Add spatial dependence to the temporal factor

Following the same reasoning as above, with the only difference that the enhanced model is now \(C(i,t) = A(i,t) D(i)\), by integration over the temporal variable \(t\) and under the assumption that \(\sum_r A(i,r)\) does not depend on \(i\), we have $$ A(i,t) \propto \frac{C(i,t)}{\sum_r C(i,r)} $$

Results

The model \(C(i,t) = A(t) D(i)\) well describes the overall dynamics emerging from CDRs data and it could be used as starting point for further enhancements. In particular, the factors \(D(i)\) and \(A(t)\) are expected to vary on time and space respectively and such dependence can be dealt with separately by means of CDRs data only. Figures 2 and 3 show the distributions of the variables \(A(i,t)\) and \(D(i,t)\).

Fig. 2
Fig. 2: The distribution of the random variable \(A(i,t)\). The two peaks are a conseguence of the daytime/nightime cicle.
Fig. 3
Fig. 3: The distribution of the variable \(D(i,t)\).

Spatial patterns on variable \(D(i,t)\) are expected, much more interesting are temporal patterns emerging during the whole working day. Figures 4 to 7 show the cells with \(D(i,t) > w\), where \(w\) is a cutoff value, at different times, note that the spatial distributions are different.

Fig. 4
Fig. 4: Snapshot of the Milano grid taken at time 6:40. Cells with \(0.0004 > D(i,t) > 0.0006\) are colored.
Fig. 5
Fig. 5: Snapshot of the Milano grid taken at time 10:00. Cells with \(0.0004 > D(i,t) > 0.0006\) are colored.
Fig. 6
Fig. 6: Snapshot of the Milano grid taken at time 13:20. Cells with \(0.0004 > D(i,t) > 0.0006\) are colored.
Fig. 7
Fig. 7: Snapshot of the Milano grid taken at time 21:40. Cells with \(0.0004 > D(i,t) > 0.0006\) are colored.
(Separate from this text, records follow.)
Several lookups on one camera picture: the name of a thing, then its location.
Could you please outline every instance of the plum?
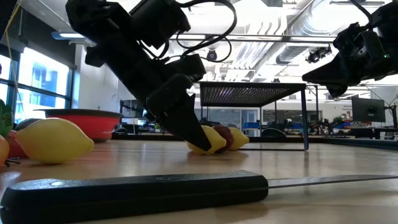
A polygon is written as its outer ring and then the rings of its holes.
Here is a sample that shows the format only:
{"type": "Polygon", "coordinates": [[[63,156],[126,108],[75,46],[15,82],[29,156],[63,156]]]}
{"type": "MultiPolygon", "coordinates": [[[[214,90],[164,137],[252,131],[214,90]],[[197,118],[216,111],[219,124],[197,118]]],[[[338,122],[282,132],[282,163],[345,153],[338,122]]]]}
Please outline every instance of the plum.
{"type": "Polygon", "coordinates": [[[231,130],[229,129],[229,127],[220,124],[214,125],[213,129],[216,130],[218,134],[220,134],[220,136],[226,140],[225,147],[220,148],[216,152],[222,153],[227,151],[234,144],[234,136],[232,135],[231,130]]]}

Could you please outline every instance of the lemon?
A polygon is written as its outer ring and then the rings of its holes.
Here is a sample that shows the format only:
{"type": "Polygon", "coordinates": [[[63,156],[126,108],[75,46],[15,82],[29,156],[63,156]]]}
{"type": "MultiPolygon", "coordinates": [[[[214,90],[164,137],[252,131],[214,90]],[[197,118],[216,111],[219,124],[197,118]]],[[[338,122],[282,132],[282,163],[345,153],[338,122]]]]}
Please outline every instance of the lemon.
{"type": "Polygon", "coordinates": [[[234,143],[229,150],[238,150],[245,144],[249,143],[249,138],[245,136],[238,128],[230,128],[230,130],[234,136],[234,143]]]}
{"type": "Polygon", "coordinates": [[[45,164],[60,164],[89,153],[94,142],[75,124],[61,118],[36,121],[16,134],[29,158],[45,164]]]}
{"type": "Polygon", "coordinates": [[[221,137],[220,134],[213,128],[209,126],[201,126],[203,128],[203,131],[206,134],[207,139],[209,139],[209,142],[211,144],[211,148],[209,151],[204,151],[203,149],[200,149],[197,146],[194,146],[193,144],[187,142],[188,148],[190,148],[193,152],[201,155],[211,155],[214,154],[217,150],[221,149],[222,147],[225,147],[226,145],[226,140],[221,137]]]}

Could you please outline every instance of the ceiling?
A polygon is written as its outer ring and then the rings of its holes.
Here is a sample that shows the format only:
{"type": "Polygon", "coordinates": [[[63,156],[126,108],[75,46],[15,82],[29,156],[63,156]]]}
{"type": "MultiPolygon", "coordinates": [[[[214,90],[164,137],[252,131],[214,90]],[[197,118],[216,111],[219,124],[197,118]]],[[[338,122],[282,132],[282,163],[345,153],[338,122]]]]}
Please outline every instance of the ceiling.
{"type": "MultiPolygon", "coordinates": [[[[120,3],[127,11],[130,11],[140,0],[110,0],[120,3]]],[[[283,0],[283,7],[269,7],[262,0],[230,0],[238,14],[238,25],[233,34],[252,35],[336,35],[348,24],[359,21],[367,23],[366,17],[352,5],[335,5],[330,0],[314,0],[313,4],[303,11],[303,15],[296,17],[311,0],[283,0]],[[312,28],[309,34],[306,27],[312,28]]],[[[34,16],[43,20],[59,32],[73,32],[69,25],[65,12],[67,0],[22,0],[22,7],[34,16]]],[[[366,7],[373,12],[377,7],[366,7]]],[[[190,21],[191,34],[220,34],[226,30],[232,22],[232,13],[227,7],[217,6],[214,3],[201,4],[184,9],[190,21]]],[[[198,42],[182,41],[183,45],[195,45],[198,42]]],[[[309,44],[301,47],[291,47],[288,44],[278,43],[242,43],[232,42],[232,54],[225,63],[211,63],[203,61],[208,74],[203,78],[208,81],[228,82],[271,82],[278,78],[281,82],[302,82],[301,76],[333,59],[337,54],[326,56],[318,63],[309,64],[305,57],[310,50],[319,47],[317,44],[309,44]],[[277,64],[276,58],[283,52],[291,49],[291,60],[288,64],[277,64]]],[[[218,58],[228,54],[227,42],[218,42],[196,51],[202,57],[206,57],[210,49],[215,49],[218,58]]],[[[180,55],[183,49],[171,41],[168,55],[180,55]]]]}

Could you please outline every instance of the knife blade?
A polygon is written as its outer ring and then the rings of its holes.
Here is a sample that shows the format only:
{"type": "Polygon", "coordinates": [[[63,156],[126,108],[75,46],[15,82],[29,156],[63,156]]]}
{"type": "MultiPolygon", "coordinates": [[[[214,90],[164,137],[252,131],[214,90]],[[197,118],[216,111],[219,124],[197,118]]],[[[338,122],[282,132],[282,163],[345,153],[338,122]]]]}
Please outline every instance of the knife blade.
{"type": "Polygon", "coordinates": [[[365,180],[392,175],[270,179],[239,170],[91,180],[31,180],[7,188],[1,219],[8,223],[73,223],[264,200],[269,189],[365,180]]]}

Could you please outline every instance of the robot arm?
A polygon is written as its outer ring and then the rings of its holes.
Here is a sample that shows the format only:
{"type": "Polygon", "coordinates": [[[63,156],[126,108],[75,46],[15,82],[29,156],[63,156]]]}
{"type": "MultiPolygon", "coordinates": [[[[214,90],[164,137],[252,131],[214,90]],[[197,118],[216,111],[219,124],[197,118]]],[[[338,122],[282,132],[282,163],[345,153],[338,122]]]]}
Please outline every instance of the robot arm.
{"type": "Polygon", "coordinates": [[[398,2],[393,1],[376,10],[367,26],[351,24],[333,42],[339,50],[334,60],[305,74],[303,81],[326,85],[330,95],[338,97],[363,80],[398,73],[397,23],[398,2]]]}
{"type": "MultiPolygon", "coordinates": [[[[233,29],[236,25],[233,5],[227,0],[214,1],[233,9],[233,29]]],[[[174,0],[142,0],[131,12],[126,12],[116,2],[68,0],[66,9],[72,28],[96,43],[95,47],[87,49],[88,65],[100,67],[106,63],[144,105],[149,121],[209,150],[211,144],[193,110],[195,95],[189,96],[186,92],[192,82],[199,81],[206,73],[200,56],[183,55],[180,60],[166,64],[167,60],[151,59],[142,44],[159,49],[175,33],[190,30],[181,7],[203,2],[209,0],[194,0],[188,4],[174,0]]]]}
Vice versa, temporal patterns on variable \(A(i,t)\) are expected, whereas spatial patterns on the Milano grid are not trivial. Figures 8 to 10 show the cells with \(p > A(i,t) > q\) at different times, note the presence of spatial clusters.

Fig. 8
Fig. 8: Snapshot of the Milano grid taken at time 10:00. Cells with \(0.0145 > A(i,t) > 0.0155\) are colored.
Fig. 9
Fig. 9: Snapshot of the Milano grid taken at time 13:20. Cells with \(0.0145 > A(i,t) > 0.0155\) are colored.
Fig. 10
Fig. 10: Snapshot of the Milano grid taken at time 18:20. Cells with \(0.0145 > A(i,t) > 0.0155\) are colored.

Inpact and future evolution

The proposed normalization mechanism is at the base of further analysis targeted to find patterns of the user behaviour throughout the working-day, and helpful in accurate operational planning like network dynamic congestion control, cell-site optimization and intelligent network planning. The ability to create "what if" scenarios based on past trends helps to anticipate and implement necessary network change just ahead of demand curve, prioritize and optimize network investment plan based on service forecast demands.

The model is based on CDRs data, i.e. on data that describes the user activity. Then the model could be improved by the availability of data regarding the user inactivity, in other words the knowledge of the ratio between active users and total users permits a significant enhancement on the interpretation of the model. At the present state indeed the model does not give indication of which of the alternative variables, \(A(i,t)\) or \(D(i,t)\), better express the user behaviour at the given space and time coordinates.

Moreover, in the present analysis it remains to identify geographical regions of interest according to the space-time dynamics of variables \(A(i,t)\) and \(D(i,t)\).